*WORK INSTRUCTIONS:* Look at each line below and tally those holding "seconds"; answer with that figure and nothing else.

(Extracted records)
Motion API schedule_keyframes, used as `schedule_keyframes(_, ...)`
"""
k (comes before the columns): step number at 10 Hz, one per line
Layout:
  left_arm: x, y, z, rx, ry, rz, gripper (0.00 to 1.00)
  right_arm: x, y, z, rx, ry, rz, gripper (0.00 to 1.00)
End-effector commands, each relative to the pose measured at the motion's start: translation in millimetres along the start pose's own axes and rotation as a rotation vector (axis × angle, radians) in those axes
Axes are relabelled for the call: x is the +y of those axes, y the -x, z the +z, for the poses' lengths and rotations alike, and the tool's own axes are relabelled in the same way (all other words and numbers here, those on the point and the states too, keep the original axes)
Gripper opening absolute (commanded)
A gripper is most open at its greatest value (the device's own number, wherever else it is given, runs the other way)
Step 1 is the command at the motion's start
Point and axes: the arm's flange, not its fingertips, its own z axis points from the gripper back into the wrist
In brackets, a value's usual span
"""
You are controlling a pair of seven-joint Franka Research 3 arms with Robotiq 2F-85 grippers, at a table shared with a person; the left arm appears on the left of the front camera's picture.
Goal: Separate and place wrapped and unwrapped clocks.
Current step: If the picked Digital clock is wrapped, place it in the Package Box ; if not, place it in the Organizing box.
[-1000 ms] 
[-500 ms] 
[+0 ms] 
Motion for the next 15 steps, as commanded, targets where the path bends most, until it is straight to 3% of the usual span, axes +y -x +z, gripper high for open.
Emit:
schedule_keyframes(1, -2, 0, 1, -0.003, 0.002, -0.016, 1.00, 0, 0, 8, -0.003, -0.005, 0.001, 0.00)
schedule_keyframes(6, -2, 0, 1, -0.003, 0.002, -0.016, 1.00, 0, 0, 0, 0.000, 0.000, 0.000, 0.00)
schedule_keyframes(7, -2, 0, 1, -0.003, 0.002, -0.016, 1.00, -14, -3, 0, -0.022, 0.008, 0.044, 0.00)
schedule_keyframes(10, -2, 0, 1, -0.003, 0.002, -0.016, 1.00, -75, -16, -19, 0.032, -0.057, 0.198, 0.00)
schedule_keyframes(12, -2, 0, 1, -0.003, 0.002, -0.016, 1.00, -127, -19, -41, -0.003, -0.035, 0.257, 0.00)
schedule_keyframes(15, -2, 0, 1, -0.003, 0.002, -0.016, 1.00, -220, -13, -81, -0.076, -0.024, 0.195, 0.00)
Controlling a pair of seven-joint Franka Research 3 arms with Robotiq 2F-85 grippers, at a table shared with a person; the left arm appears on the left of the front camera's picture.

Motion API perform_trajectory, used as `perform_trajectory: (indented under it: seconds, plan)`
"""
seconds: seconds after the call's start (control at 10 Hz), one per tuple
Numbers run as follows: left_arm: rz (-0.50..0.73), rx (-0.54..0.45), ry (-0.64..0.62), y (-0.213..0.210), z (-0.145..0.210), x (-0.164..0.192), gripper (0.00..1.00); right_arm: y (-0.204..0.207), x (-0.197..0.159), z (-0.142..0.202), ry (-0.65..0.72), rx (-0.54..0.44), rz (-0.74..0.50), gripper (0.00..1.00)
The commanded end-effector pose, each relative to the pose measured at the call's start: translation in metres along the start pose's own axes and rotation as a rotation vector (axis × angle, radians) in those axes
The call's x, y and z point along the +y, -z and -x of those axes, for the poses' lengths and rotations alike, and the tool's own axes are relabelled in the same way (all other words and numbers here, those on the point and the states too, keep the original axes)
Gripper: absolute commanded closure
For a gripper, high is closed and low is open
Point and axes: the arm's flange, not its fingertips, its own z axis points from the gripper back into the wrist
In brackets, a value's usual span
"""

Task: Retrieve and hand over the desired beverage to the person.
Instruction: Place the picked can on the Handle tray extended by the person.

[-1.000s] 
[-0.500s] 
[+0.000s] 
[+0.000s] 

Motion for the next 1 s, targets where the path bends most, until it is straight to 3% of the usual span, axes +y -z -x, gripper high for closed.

*WRITTEN SOLUTION:* 2